Data provided >>
== Segment start ==
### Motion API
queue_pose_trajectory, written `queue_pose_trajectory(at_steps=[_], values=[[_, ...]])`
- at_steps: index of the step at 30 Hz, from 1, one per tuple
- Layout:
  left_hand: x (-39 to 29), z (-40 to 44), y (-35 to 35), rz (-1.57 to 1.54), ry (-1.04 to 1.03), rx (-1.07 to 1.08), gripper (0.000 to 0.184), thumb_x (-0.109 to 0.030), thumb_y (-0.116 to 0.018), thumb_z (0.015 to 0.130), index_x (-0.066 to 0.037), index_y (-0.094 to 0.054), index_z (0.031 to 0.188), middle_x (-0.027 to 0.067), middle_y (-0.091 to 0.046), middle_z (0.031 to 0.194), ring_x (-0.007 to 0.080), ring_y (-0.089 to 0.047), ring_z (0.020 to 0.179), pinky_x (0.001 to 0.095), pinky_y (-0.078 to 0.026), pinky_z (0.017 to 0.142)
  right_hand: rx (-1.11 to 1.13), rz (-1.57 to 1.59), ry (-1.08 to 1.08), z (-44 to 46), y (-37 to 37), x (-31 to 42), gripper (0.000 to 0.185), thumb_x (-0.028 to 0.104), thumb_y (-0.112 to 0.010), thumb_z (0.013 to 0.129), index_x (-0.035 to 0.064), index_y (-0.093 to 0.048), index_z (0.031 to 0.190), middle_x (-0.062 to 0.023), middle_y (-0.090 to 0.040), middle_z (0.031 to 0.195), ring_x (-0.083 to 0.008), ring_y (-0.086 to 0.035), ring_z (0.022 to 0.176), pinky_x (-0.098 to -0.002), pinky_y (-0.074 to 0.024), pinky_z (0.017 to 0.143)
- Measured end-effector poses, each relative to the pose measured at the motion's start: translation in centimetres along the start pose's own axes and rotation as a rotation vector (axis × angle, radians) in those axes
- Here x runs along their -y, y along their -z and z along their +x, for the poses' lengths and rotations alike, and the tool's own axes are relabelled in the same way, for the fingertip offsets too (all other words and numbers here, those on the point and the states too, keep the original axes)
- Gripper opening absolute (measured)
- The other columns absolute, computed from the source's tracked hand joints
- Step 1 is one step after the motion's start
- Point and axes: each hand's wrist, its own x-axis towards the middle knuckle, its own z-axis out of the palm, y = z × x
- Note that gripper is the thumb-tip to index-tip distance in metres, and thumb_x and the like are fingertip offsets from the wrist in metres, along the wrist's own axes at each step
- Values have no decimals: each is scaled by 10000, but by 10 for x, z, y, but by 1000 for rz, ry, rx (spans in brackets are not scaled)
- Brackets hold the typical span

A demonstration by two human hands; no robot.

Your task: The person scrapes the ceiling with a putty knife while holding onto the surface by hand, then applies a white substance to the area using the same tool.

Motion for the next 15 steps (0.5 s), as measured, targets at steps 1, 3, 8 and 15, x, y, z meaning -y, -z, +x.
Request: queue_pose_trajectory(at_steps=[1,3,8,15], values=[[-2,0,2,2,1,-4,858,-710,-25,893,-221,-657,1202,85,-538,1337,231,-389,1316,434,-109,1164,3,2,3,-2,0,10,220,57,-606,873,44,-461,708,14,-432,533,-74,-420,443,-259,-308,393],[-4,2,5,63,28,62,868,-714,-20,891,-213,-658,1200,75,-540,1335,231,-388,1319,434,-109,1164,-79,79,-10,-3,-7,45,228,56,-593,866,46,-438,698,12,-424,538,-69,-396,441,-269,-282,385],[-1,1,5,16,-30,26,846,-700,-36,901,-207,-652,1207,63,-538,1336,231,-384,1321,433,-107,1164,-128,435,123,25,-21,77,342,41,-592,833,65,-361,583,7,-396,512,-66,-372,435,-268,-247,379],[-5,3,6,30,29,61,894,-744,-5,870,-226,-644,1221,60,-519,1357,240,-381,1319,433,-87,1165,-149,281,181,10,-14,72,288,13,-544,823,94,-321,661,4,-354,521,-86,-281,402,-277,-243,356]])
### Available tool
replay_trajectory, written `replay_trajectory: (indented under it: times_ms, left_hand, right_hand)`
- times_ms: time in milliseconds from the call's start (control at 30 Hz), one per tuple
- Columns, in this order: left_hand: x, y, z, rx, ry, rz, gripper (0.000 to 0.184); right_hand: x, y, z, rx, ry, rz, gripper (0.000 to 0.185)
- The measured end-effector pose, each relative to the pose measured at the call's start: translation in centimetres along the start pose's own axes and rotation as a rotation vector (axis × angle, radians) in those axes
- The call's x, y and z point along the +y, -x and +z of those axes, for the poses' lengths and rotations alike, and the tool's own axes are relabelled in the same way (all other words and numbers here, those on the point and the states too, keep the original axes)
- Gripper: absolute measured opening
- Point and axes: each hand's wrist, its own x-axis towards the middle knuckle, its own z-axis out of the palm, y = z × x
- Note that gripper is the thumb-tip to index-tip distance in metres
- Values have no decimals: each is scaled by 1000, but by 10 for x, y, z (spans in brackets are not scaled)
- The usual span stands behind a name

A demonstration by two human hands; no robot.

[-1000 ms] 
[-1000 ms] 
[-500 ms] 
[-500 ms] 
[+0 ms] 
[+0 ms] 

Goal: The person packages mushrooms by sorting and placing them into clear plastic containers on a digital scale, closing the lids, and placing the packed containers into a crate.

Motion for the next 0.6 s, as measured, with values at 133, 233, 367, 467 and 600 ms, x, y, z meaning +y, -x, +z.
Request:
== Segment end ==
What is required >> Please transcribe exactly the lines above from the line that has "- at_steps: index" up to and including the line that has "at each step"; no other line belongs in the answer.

Answer >>
- at_steps: index of the step at 30 Hz, from 1, one per tuple
- Layout:
  left_hand: x (-39 to 29), z (-40 to 44), y (-35 to 35), rz (-1.57 to 1.54), ry (-1.04 to 1.03), rx (-1.07 to 1.08), gripper (0.000 to 0.184), thumb_x (-0.109 to 0.030), thumb_y (-0.116 to 0.018), thumb_z (0.015 to 0.130), index_x (-0.066 to 0.037), index_y (-0.094 to 0.054), index_z (0.031 to 0.188), middle_x (-0.027 to 0.067), middle_y (-0.091 to 0.046), middle_z (0.031 to 0.194), ring_x (-0.007 to 0.080), ring_y (-0.089 to 0.047), ring_z (0.020 to 0.179), pinky_x (0.001 to 0.095), pinky_y (-0.078 to 0.026), pinky_z (0.017 to 0.142)
  right_hand: rx (-1.11 to 1.13), rz (-1.57 to 1.59), ry (-1.08 to 1.08), z (-44 to 46), y (-37 to 37), x (-31 to 42), gripper (0.000 to 0.185), thumb_x (-0.028 to 0.104), thumb_y (-0.112 to 0.010), thumb_z (0.013 to 0.129), index_x (-0.035 to 0.064), index_y (-0.093 to 0.048), index_z (0.031 to 0.190), middle_x (-0.062 to 0.023), middle_y (-0.090 to 0.040), middle_z (0.031 to 0.195), ring_x (-0.083 to 0.008), ring_y (-0.086 to 0.035), ring_z (0.022 to 0.176), pinky_x (-0.098 to -0.002), pinky_y (-0.074 to 0.024), pinky_z (0.017 to 0.143)
- Measured end-effector poses, each relative to the pose measured at the motion's start: translation in centimetres along the start pose's own axes and rotation as a rotation vector (axis × angle, radians) in those axes
- Here x runs along their -y, y along their -z and z along their +x, for the poses' lengths and rotations alike, and the tool's own axes are relabelled in the same way, for the fingertip offsets too (all other words and numbers here, those on the point and the states too, keep the original axes)
- Gripper opening absolute (measured)
- The other columns absolute, computed from the source's tracked hand joints
- Step 1 is one step after the motion's start
- Point and axes: each hand's wrist, its own x-axis towards the middle knuckle, its own z-axis out of the palm, y = z × x
- Note that gripper is the thumb-tip to index-tip distance in metres, and thumb_x and the like are fingertip offsets from the wrist in metres, along the wrist's own axes at each step

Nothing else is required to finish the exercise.